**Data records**
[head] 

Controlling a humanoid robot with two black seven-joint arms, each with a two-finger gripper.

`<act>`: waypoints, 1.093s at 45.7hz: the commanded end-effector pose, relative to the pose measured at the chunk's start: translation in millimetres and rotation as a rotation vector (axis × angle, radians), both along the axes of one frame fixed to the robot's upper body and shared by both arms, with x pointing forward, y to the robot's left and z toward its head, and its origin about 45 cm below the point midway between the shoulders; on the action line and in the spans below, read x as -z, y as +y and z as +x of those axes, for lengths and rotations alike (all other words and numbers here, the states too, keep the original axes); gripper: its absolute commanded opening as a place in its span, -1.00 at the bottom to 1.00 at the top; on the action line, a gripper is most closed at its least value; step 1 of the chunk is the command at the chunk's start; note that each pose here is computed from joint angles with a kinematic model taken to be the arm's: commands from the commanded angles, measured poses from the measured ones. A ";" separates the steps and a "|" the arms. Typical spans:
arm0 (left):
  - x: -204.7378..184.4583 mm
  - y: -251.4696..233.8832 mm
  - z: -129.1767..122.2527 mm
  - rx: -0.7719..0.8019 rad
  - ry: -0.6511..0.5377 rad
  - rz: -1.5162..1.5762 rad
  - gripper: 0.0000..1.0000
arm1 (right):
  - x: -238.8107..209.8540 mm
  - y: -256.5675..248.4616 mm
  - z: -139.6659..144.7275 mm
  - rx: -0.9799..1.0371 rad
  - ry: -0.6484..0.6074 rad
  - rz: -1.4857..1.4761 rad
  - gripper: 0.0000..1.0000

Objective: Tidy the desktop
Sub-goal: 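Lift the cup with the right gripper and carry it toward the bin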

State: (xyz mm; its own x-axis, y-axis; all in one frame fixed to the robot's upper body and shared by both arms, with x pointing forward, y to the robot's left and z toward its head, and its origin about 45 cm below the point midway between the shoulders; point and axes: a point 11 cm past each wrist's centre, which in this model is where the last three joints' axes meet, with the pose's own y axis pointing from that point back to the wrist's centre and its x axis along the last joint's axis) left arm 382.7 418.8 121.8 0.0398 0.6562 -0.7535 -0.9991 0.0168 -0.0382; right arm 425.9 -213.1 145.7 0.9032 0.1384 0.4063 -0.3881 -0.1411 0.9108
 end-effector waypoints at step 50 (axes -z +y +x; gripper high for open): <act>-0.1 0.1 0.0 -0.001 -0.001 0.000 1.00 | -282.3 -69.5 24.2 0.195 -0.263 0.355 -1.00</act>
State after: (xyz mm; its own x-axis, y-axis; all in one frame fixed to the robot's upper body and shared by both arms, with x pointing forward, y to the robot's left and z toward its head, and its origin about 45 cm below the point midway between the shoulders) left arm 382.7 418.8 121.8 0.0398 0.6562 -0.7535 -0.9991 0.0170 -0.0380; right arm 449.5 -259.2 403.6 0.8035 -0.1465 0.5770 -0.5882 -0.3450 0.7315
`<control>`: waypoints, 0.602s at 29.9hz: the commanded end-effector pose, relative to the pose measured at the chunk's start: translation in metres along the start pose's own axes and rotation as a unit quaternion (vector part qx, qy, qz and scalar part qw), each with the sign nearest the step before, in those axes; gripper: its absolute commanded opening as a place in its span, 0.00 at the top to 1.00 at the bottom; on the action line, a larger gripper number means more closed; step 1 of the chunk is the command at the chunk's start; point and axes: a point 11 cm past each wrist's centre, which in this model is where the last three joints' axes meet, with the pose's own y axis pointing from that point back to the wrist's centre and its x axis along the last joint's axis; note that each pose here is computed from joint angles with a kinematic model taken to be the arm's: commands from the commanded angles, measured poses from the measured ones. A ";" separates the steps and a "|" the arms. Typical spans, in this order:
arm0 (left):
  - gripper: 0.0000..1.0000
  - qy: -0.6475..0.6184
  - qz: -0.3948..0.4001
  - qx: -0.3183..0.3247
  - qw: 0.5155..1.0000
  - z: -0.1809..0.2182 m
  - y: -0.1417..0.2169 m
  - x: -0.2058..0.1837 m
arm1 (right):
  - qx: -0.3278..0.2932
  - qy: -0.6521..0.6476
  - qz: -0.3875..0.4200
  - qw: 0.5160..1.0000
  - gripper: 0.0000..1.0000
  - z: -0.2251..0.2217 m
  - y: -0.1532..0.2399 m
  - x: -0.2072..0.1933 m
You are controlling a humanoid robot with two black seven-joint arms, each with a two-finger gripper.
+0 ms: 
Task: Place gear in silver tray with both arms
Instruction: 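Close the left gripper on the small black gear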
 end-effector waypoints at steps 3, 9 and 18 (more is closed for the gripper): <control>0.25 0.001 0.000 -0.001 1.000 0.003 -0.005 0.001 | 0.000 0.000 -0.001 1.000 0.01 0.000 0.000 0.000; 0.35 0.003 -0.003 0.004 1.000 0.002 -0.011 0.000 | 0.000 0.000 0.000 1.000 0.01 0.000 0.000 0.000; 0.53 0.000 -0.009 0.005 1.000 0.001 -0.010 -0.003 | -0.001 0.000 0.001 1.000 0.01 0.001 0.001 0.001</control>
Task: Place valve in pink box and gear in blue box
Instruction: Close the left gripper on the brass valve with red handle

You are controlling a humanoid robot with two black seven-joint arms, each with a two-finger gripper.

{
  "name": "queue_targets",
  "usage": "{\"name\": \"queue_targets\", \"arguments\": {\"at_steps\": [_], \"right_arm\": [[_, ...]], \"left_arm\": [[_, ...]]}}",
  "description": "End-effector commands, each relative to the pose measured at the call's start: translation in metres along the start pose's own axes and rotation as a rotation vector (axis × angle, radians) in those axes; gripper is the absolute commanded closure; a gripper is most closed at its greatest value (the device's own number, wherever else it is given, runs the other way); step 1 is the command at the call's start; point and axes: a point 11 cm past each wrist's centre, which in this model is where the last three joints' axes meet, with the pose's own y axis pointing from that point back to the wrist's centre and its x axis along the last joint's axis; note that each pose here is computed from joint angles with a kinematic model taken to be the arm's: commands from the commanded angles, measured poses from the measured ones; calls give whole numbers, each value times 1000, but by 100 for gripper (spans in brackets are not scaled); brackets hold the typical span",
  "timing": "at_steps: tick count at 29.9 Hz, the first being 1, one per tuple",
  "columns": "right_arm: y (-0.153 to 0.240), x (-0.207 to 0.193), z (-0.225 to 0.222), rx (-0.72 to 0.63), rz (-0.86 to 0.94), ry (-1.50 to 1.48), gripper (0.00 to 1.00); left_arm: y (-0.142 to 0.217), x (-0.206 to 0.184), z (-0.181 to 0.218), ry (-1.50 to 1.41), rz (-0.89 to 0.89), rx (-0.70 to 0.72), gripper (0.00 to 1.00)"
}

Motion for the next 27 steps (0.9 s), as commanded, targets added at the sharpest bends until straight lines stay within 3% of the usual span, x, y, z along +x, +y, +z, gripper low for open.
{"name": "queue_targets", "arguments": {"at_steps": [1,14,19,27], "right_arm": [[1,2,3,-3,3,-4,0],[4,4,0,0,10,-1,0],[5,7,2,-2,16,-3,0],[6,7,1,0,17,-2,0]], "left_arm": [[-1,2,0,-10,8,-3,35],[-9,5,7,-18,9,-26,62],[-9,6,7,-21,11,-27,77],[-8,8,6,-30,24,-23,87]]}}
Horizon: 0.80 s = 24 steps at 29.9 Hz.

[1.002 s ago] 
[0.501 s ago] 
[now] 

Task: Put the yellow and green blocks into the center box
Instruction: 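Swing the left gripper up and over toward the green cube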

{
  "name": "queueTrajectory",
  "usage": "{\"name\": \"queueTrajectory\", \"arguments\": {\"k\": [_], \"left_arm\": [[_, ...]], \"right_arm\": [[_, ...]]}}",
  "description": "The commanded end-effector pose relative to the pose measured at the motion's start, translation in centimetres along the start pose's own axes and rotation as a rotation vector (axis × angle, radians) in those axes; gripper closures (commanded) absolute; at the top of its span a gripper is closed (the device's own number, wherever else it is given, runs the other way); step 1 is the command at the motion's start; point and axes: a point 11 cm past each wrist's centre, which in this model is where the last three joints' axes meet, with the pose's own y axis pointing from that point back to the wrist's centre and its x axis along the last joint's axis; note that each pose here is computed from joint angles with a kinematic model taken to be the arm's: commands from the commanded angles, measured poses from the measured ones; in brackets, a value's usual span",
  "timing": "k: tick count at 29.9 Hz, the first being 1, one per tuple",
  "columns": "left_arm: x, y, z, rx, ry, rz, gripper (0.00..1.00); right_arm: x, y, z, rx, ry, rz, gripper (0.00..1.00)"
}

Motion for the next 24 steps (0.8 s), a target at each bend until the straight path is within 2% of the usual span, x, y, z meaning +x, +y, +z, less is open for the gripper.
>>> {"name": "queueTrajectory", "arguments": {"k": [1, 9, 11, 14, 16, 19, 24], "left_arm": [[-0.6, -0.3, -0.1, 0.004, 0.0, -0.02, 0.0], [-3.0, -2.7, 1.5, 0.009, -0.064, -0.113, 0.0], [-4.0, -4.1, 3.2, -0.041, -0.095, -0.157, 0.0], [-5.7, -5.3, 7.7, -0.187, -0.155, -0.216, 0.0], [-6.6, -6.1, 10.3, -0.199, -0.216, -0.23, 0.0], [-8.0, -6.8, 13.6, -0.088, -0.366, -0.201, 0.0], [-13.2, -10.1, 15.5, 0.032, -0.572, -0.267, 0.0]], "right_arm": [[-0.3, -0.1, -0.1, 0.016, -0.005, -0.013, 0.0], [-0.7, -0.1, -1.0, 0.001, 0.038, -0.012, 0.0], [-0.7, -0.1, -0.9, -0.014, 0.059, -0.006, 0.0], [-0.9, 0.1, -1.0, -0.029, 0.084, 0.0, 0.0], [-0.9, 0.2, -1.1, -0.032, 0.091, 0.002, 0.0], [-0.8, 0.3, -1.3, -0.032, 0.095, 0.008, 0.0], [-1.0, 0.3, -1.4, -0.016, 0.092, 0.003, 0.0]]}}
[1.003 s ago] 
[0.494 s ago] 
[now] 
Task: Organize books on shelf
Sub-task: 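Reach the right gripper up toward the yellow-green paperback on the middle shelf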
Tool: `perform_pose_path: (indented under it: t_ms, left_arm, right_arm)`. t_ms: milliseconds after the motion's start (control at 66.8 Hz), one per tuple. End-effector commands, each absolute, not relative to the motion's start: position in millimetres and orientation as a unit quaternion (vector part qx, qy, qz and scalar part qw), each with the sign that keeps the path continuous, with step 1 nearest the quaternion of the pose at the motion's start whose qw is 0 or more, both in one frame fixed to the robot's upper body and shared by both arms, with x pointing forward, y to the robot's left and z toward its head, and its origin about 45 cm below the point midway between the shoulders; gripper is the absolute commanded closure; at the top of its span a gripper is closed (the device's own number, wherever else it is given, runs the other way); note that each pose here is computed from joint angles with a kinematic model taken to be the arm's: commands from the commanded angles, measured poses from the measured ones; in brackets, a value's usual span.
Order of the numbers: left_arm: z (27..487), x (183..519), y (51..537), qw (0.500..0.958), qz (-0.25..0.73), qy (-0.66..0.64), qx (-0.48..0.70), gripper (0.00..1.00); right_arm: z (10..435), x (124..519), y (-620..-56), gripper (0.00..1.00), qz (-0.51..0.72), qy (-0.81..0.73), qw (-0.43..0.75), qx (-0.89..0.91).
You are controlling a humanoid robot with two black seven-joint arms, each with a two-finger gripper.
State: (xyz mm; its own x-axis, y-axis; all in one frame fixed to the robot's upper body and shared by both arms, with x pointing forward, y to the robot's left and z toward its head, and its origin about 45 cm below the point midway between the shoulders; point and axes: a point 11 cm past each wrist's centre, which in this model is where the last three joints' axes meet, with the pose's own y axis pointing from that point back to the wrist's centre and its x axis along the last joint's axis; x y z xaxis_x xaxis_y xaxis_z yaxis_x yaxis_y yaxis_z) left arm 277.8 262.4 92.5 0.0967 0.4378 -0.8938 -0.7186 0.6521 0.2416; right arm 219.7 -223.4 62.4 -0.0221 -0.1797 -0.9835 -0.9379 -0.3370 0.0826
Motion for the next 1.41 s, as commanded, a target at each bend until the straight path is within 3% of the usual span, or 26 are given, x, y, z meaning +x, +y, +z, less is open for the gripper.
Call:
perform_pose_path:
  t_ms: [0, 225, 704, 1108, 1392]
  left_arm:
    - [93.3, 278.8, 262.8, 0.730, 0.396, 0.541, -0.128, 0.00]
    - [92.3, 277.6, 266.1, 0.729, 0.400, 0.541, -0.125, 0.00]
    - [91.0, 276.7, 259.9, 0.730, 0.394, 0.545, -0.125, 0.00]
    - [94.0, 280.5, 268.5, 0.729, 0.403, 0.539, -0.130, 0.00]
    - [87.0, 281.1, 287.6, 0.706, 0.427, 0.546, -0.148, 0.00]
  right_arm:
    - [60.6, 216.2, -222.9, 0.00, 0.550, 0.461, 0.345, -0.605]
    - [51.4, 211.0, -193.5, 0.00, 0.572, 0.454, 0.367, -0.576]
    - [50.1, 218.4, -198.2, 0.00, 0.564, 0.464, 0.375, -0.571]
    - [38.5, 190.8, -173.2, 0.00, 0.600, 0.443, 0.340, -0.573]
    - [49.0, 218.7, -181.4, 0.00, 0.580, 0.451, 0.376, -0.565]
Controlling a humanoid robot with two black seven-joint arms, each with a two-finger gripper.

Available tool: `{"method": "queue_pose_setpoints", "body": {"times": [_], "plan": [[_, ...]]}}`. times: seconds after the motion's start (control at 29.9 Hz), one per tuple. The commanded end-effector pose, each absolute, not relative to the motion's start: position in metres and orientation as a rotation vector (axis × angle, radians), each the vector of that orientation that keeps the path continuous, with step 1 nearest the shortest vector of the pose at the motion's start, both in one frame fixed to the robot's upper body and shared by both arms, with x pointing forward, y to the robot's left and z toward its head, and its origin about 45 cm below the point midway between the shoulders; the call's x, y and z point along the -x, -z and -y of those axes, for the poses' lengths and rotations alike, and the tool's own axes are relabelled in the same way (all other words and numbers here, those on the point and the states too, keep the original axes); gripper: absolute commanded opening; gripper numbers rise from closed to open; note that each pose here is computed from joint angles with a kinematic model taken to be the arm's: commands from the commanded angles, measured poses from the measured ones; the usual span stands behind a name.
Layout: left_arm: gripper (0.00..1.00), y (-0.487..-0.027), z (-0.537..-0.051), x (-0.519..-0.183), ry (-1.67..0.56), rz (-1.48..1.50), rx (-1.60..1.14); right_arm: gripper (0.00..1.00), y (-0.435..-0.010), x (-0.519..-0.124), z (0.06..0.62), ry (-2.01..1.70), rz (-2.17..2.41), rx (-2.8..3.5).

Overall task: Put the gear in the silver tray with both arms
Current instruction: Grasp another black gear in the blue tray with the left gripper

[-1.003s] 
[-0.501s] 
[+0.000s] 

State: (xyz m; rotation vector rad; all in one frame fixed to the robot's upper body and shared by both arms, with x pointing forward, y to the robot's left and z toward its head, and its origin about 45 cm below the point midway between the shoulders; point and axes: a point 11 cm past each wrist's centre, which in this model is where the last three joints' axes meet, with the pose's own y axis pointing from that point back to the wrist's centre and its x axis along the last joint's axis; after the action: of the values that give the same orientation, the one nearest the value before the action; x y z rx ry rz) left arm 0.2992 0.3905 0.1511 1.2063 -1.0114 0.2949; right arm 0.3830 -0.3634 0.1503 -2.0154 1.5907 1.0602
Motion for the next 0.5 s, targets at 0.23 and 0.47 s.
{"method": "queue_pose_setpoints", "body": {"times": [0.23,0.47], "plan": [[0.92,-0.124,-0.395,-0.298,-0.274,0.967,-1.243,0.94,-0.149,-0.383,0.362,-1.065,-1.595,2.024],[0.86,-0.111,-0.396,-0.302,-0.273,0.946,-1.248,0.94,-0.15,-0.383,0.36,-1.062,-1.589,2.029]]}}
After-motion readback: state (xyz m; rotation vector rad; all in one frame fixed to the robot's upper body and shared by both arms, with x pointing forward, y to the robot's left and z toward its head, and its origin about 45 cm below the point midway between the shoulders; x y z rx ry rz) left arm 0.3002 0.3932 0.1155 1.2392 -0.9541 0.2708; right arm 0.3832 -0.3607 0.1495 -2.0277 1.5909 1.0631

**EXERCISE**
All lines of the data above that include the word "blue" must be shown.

**RESULT BELOW**
Task: Place valve in pink box and gear in blue box
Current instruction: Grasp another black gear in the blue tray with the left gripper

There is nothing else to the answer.